The goal of the competition is to analyze satellite images of container ships and produce segmentation masks of the ships.
In this project, I am going to locate ships in images, and show segment mask around the ships we locate. Many images do not contain ships, and those that do may contain multiple ships. Ships within and across images may differ in size (sometimes significantly) and be located in open sea, at docks, marinas, etc.
🍒 Installation 🍒
1️⃣Clone this repo
git clone https://github.com/Kitty2221/Ship-Detection-Challenge.git
2️⃣ Create virtual environment
python -m venv venv
3️⃣Activate it (depends on the OS)
venv\Scripts\activate
4️⃣ Install dependencies
pip install -r requirements.txt
5️⃣ Load dataset
6️⃣ Run app locally
🦄 That's all! Enjoy! 🦄
Due to the lack of available resources, the training of the models was limited. In more details I have used just a small portion of the initial dataset. So consider using more images and further train with more epochs. This will probably improve performance as the loss functions do not converge after only 20 epochs.
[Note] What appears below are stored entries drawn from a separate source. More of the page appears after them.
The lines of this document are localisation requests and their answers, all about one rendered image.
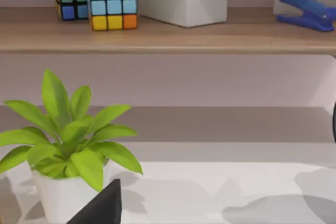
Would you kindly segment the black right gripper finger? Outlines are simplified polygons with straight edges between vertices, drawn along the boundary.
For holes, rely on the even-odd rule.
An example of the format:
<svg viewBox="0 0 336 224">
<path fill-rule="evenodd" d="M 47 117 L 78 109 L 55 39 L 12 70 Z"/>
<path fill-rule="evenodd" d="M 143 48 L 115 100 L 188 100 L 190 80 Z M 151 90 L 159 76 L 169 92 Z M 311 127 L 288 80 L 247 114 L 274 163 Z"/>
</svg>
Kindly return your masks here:
<svg viewBox="0 0 336 224">
<path fill-rule="evenodd" d="M 114 179 L 66 224 L 121 224 L 120 179 Z"/>
</svg>

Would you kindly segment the green plant in white pot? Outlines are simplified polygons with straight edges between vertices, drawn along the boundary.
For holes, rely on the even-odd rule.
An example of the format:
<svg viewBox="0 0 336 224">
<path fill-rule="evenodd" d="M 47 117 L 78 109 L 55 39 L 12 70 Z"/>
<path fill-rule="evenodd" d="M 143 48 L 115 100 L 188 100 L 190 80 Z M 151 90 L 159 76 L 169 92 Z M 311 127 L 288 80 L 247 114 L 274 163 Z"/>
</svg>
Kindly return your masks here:
<svg viewBox="0 0 336 224">
<path fill-rule="evenodd" d="M 90 87 L 80 86 L 69 96 L 49 69 L 44 72 L 41 96 L 43 110 L 23 100 L 5 101 L 30 126 L 0 133 L 0 146 L 12 146 L 0 159 L 0 173 L 27 162 L 48 224 L 66 224 L 107 188 L 110 161 L 142 174 L 138 159 L 115 142 L 137 132 L 113 123 L 130 105 L 115 104 L 90 115 Z"/>
</svg>

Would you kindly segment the wooden shelf board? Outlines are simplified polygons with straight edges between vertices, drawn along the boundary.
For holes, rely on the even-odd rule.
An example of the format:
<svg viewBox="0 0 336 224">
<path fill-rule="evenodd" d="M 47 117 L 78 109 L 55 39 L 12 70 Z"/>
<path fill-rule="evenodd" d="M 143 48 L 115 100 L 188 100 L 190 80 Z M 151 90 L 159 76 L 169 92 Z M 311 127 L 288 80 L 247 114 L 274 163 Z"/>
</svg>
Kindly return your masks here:
<svg viewBox="0 0 336 224">
<path fill-rule="evenodd" d="M 271 8 L 231 7 L 225 23 L 183 28 L 140 17 L 132 30 L 93 31 L 52 7 L 0 8 L 0 52 L 20 54 L 332 55 L 336 31 L 279 23 Z"/>
</svg>

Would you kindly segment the white rectangular planter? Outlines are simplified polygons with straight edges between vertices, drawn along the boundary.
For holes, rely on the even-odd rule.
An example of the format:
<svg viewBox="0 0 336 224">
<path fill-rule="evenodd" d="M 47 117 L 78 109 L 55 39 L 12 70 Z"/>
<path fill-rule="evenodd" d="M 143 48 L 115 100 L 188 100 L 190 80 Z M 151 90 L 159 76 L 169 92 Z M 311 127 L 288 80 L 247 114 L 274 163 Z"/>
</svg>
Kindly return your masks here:
<svg viewBox="0 0 336 224">
<path fill-rule="evenodd" d="M 181 26 L 197 27 L 225 22 L 228 0 L 139 0 L 142 16 Z"/>
</svg>

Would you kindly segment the black round object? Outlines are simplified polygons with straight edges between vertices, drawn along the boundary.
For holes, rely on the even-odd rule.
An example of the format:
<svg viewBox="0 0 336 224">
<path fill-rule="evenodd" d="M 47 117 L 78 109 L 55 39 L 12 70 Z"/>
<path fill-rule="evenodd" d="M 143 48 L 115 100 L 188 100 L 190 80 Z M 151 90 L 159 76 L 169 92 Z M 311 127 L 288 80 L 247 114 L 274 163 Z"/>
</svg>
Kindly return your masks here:
<svg viewBox="0 0 336 224">
<path fill-rule="evenodd" d="M 336 143 L 336 101 L 334 103 L 333 112 L 332 112 L 332 132 L 334 142 Z"/>
</svg>

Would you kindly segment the blue stapler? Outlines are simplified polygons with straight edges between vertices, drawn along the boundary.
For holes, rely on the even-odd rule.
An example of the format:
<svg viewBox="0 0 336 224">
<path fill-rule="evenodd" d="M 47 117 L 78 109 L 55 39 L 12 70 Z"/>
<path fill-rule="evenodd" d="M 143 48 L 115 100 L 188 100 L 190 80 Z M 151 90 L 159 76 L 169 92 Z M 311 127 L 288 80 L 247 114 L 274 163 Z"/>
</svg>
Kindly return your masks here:
<svg viewBox="0 0 336 224">
<path fill-rule="evenodd" d="M 277 14 L 277 21 L 289 23 L 316 31 L 334 31 L 336 7 L 331 7 L 318 0 L 279 0 L 281 3 L 296 7 L 302 11 L 301 16 Z"/>
</svg>

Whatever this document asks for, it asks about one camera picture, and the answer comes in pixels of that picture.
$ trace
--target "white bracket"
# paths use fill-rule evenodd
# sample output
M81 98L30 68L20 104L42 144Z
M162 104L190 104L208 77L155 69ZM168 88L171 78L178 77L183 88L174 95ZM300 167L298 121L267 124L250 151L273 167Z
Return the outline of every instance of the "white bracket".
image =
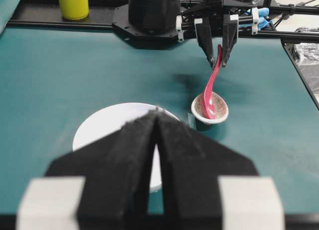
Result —
M258 8L251 8L251 15L253 16L253 24L251 26L251 34L258 34L259 13Z
M184 42L184 32L181 29L181 24L183 22L183 19L181 17L181 15L176 16L176 31L178 34L178 42Z

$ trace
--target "blue glove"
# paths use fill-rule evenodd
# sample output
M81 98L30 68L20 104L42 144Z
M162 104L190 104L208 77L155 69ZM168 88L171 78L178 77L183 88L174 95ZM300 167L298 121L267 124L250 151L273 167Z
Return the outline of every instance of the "blue glove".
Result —
M268 24L271 22L271 21L267 21L265 19L265 16L269 15L269 8L258 9L258 14L259 14L258 30L261 30L262 28L267 27ZM240 27L250 27L251 24L241 24L239 26Z

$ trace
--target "small bowl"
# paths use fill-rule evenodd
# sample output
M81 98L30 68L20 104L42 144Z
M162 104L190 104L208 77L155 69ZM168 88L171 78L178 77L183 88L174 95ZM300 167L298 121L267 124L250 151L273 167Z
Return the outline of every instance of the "small bowl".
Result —
M200 122L204 124L219 124L228 118L229 110L226 102L218 94L213 92L213 103L215 106L216 119L207 119L202 113L202 94L198 95L191 104L191 112Z

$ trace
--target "yellow container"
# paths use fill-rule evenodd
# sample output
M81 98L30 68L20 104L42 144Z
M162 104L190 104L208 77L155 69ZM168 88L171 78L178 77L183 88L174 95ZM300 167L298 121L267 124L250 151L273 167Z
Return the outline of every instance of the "yellow container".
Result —
M59 4L66 19L83 19L89 14L89 0L59 0Z

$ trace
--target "teal mat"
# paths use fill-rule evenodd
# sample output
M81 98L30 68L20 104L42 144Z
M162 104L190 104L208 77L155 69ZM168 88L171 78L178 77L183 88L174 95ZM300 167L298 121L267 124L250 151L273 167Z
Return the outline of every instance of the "teal mat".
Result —
M19 2L20 0L0 0L0 34Z
M6 28L0 56L0 214L15 213L30 178L71 151L88 116L144 102L188 123L211 73L195 40L142 50L101 32ZM216 81L229 118L197 130L272 176L286 213L319 212L319 112L280 41L240 39ZM161 211L152 196L151 212Z

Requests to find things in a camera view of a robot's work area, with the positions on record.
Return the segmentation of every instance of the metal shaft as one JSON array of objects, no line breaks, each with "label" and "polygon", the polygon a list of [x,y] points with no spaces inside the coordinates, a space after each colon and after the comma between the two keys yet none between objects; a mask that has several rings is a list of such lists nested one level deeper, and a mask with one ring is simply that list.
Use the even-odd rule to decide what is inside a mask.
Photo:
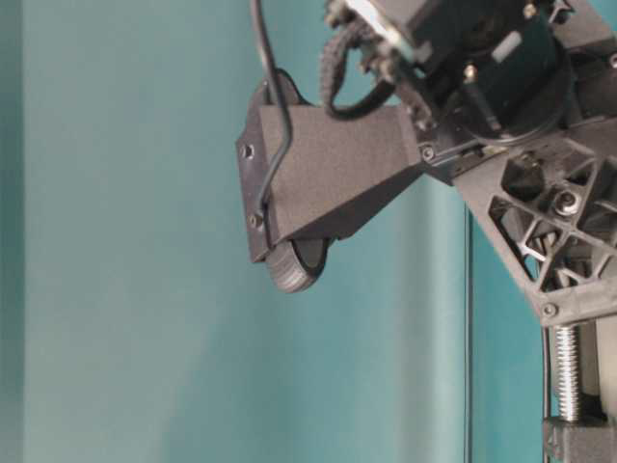
[{"label": "metal shaft", "polygon": [[559,416],[566,422],[577,422],[581,414],[580,344],[577,326],[555,328],[555,351],[559,380]]}]

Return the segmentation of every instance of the robotic arm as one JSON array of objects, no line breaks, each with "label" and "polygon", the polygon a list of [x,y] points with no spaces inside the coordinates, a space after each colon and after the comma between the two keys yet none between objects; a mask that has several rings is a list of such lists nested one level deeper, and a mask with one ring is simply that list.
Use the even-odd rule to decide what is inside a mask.
[{"label": "robotic arm", "polygon": [[[421,175],[455,186],[550,331],[560,416],[545,450],[617,462],[610,28],[586,0],[331,0],[316,107],[276,69],[258,4],[268,79],[237,142],[252,261],[306,289],[336,240]],[[353,48],[376,84],[340,107]]]}]

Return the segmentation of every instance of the black cable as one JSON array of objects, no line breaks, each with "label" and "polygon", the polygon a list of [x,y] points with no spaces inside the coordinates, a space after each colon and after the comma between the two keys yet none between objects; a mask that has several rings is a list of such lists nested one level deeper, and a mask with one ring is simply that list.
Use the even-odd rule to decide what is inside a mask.
[{"label": "black cable", "polygon": [[[550,418],[550,333],[542,328],[542,418]],[[550,456],[542,445],[542,461],[550,463]]]},{"label": "black cable", "polygon": [[334,119],[352,121],[379,109],[394,94],[394,86],[384,80],[360,102],[348,107],[337,107],[335,99],[345,81],[349,50],[358,48],[363,41],[372,39],[372,30],[361,19],[355,19],[333,36],[321,55],[320,95],[324,109]]},{"label": "black cable", "polygon": [[473,215],[465,207],[465,423],[464,463],[473,461]]},{"label": "black cable", "polygon": [[281,166],[281,163],[287,155],[287,152],[293,142],[293,125],[291,123],[291,117],[289,116],[287,101],[282,92],[281,80],[277,72],[277,65],[275,63],[274,53],[272,52],[272,46],[270,46],[270,40],[268,39],[268,32],[263,19],[263,10],[261,8],[261,0],[251,0],[251,14],[253,28],[255,29],[257,52],[259,53],[263,69],[266,74],[270,97],[274,100],[277,108],[279,108],[279,116],[282,124],[281,144],[277,149],[277,153],[272,159],[270,166],[268,167],[268,172],[264,177],[256,198],[256,212],[263,219],[266,219],[265,208],[268,204],[270,186],[272,185],[272,180],[277,174],[277,171],[279,170],[279,167]]}]

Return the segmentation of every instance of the teal wall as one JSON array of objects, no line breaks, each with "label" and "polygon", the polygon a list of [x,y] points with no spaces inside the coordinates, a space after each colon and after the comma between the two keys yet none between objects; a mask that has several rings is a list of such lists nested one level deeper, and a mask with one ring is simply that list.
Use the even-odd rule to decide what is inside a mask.
[{"label": "teal wall", "polygon": [[[315,100],[323,1],[264,3]],[[0,461],[462,457],[453,190],[421,181],[279,295],[233,152],[248,2],[3,0],[0,21]]]},{"label": "teal wall", "polygon": [[[617,30],[615,1],[592,3]],[[540,461],[541,331],[523,295],[477,227],[473,249],[474,462]]]}]

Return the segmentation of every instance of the wheel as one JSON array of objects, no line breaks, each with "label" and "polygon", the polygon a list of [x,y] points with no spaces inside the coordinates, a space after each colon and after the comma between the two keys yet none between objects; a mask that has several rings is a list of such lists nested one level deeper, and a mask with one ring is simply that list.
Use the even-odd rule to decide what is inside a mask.
[{"label": "wheel", "polygon": [[270,276],[277,288],[293,293],[311,287],[324,270],[328,244],[327,239],[279,243],[266,258]]}]
So this mean that there is more road to traverse. Furthermore, avoid downscaling the images as higher resolution images will lead to more precise predicted segmentation masks.
The model copes well with pictures with good contrast and where there are large obvious ships. Also when there are no shores of piers in the picture. On the other hand, in pictures where there are a lot of small ships, the model copes poorly.